What you will do
Once you find the line with "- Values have" in the entries below, print it and each line after it up to and including the line with "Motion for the", exactly, without pictures.
────────────────────────────────────────
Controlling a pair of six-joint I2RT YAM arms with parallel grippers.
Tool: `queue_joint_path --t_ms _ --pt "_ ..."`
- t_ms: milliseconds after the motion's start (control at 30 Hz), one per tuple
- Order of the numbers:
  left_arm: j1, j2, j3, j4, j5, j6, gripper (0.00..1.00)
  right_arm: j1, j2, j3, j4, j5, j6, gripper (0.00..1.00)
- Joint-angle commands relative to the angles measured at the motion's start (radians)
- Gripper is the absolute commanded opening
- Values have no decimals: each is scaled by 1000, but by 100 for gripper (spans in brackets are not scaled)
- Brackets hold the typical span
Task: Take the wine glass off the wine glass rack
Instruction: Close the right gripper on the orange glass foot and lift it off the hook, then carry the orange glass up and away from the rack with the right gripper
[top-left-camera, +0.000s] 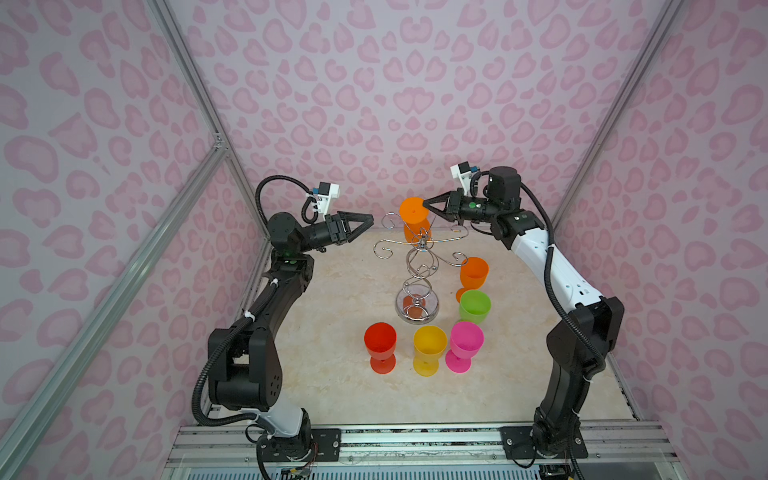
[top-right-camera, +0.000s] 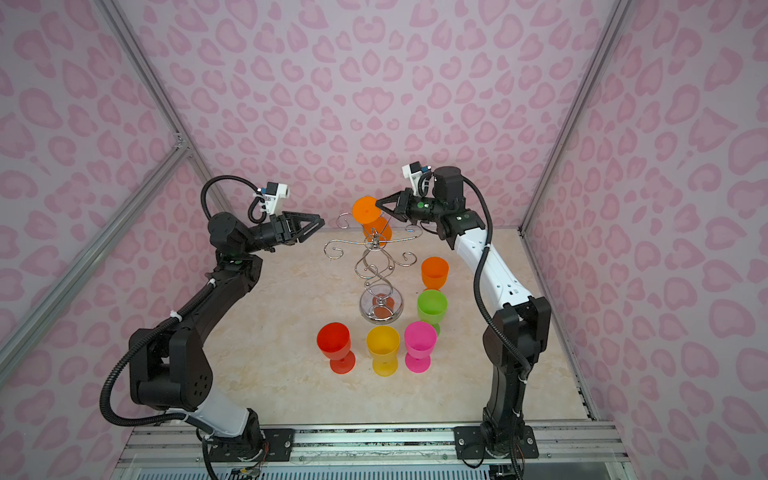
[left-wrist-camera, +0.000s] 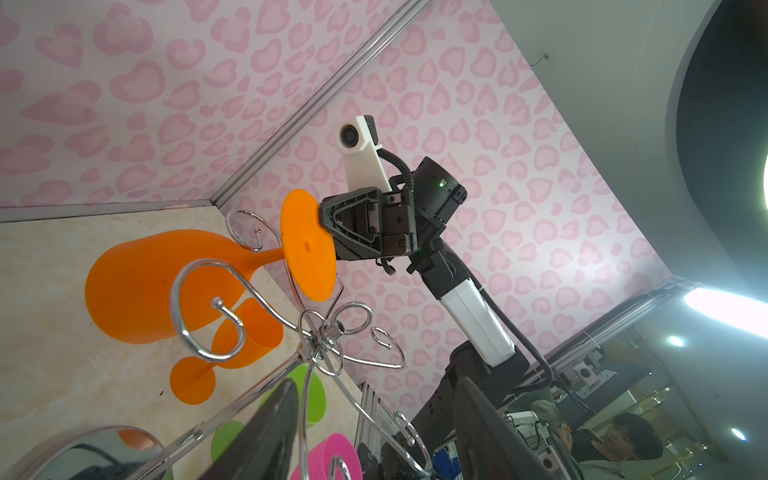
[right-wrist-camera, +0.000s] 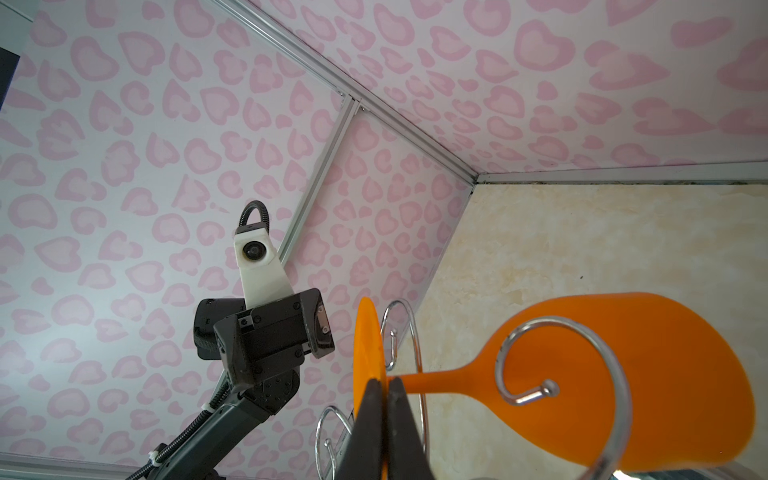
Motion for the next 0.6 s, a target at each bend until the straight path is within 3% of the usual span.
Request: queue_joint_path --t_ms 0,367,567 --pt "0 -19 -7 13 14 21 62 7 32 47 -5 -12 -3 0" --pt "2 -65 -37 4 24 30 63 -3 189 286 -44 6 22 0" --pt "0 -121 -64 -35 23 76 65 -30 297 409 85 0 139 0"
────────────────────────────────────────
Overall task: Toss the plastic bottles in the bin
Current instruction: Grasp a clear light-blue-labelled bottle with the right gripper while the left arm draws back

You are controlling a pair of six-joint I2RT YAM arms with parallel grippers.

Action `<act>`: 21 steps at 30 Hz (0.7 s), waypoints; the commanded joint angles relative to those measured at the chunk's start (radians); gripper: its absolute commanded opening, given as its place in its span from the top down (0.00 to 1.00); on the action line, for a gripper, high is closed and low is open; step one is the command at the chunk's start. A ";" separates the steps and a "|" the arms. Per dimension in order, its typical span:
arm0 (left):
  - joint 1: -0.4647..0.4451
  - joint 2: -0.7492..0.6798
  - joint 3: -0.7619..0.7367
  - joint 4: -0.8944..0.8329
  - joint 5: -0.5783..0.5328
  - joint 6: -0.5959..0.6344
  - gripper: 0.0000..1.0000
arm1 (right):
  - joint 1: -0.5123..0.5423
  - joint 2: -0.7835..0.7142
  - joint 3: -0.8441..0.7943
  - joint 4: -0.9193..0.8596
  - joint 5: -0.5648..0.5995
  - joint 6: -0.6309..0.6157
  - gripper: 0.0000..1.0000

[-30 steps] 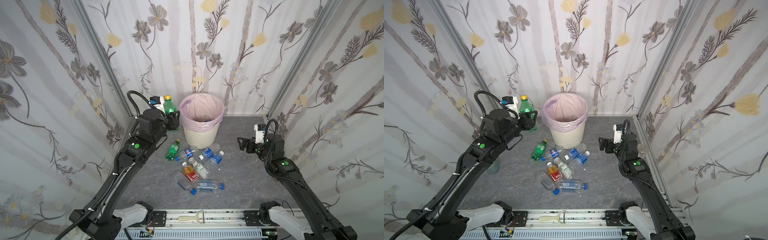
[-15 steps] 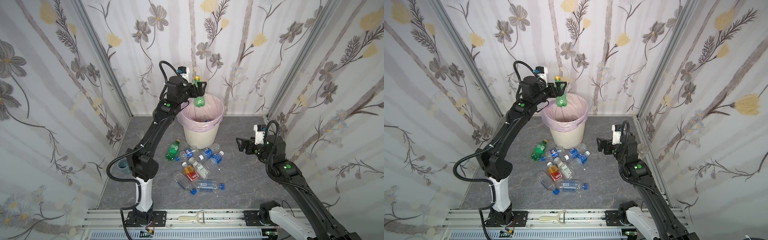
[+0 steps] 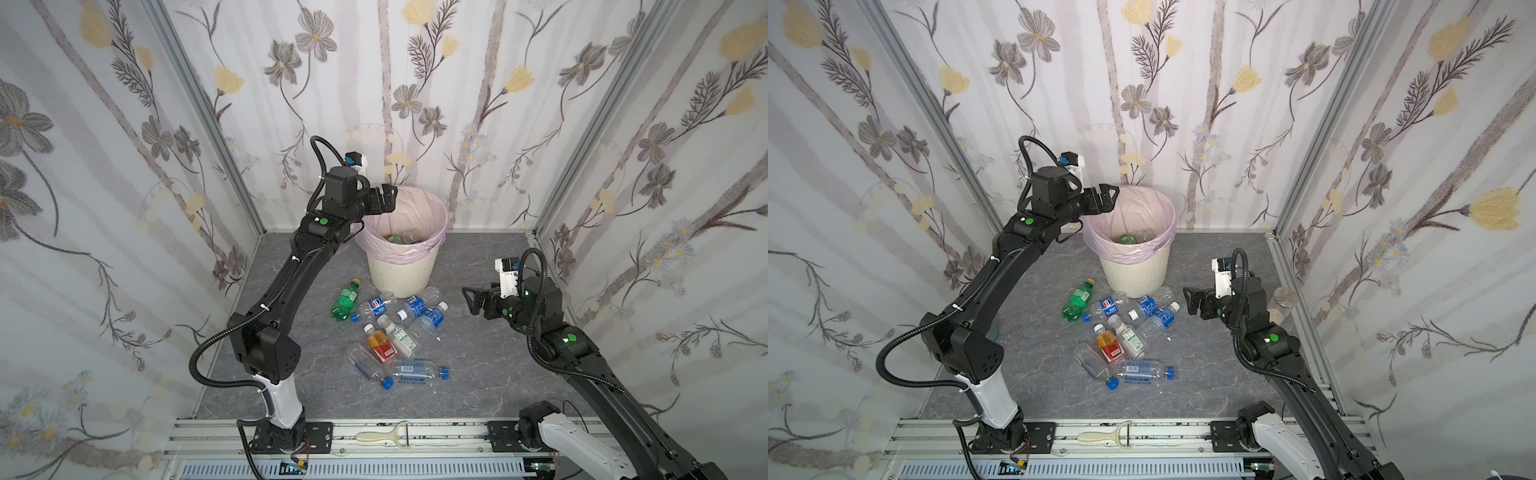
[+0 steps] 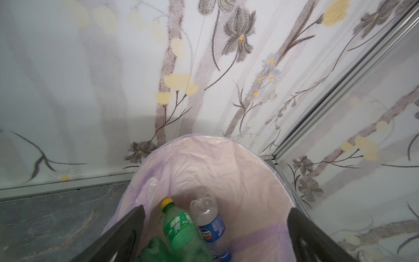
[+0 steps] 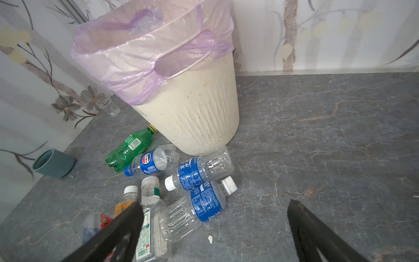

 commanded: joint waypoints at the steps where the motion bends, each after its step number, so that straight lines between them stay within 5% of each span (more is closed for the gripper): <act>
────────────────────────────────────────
Expected output
- Values have no decimals: each is scaled by 1000, but by 100 for gripper (spans in brackets are not scaled)
- Brackets hold the typical span
Task: Take the wine glass off the wine glass rack
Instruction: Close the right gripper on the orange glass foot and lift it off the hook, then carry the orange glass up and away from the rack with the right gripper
[top-left-camera, +0.000s] 
[top-right-camera, +0.000s] 
[left-wrist-camera, +0.000s] 
[right-wrist-camera, +0.000s] 
Motion for the next 0.6 s, a target at each bend until the straight path is within 3% of the usual span.

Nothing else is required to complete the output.